Modality Alignment Verification

Final UniFork models reproduce expert-like alignment patterns post-training, with monotonic increases for understanding and rise-fall trajectories for generation. This confirms that the Y-shaped architecture resolves representational conflicts inherent in unified multimodal modeling.

Implications and Future Directions

UniFork establishes that a shared-then-split Transformer backbone is a minimal, effective design for unified multimodal understanding and generation. Its parameter modularity enables scalability and flexible deployment, with empirically validated improvements in both domains at modest cost.

Practically, UniFork stabilizes multitask training by eliminating the need for delicate data balancing or hybrid objectives. Theoretically, the modality alignment methodology provides a robust analytical tool for diagnosing and optimizing cross-modal feature flow, capable of extension to novel modalities.

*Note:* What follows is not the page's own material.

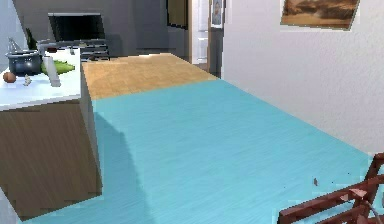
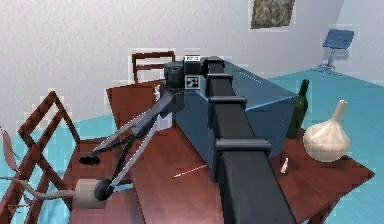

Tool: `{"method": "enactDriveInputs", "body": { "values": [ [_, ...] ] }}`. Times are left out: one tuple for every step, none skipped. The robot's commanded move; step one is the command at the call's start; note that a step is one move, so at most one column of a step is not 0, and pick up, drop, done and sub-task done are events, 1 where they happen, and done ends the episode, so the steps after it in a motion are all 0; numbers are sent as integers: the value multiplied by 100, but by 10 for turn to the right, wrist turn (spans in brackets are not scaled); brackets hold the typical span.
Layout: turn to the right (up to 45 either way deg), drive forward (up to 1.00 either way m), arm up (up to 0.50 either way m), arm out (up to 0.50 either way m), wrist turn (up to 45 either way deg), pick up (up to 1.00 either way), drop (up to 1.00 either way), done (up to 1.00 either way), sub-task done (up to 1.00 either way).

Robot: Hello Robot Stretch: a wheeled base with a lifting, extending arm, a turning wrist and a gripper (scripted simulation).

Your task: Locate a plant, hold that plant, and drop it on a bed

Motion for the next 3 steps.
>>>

Future work should systemically explore:

• Parameter ratio optimization between shared and task-specific layers, potentially conditional on data/task complexity.
• Integration of richer visual tokenizers and higher fidelity pretraining corpora to further enhance generation capability.
• Extension to tri-modal or multimedia architectures (audio, video, 3D) building on UniFork’s alignment principles.
• Advanced interleaved data scheduling and large-scale instruction tuning for emergent reasoning abilities and generalization.

Conclusion

UniFork advances the design of unified multimodal models by resolving representational conflicts at the structural level. Through comprehensive alignment analysis and ablation, UniFork achieves strong numerical performance and efficient scalability. Its shared-then-split backbone is an effective baseline for future research into unified multimodal systems and offers a path for extending alignment-driven reasoning to arbitrary modalities (2506.17202).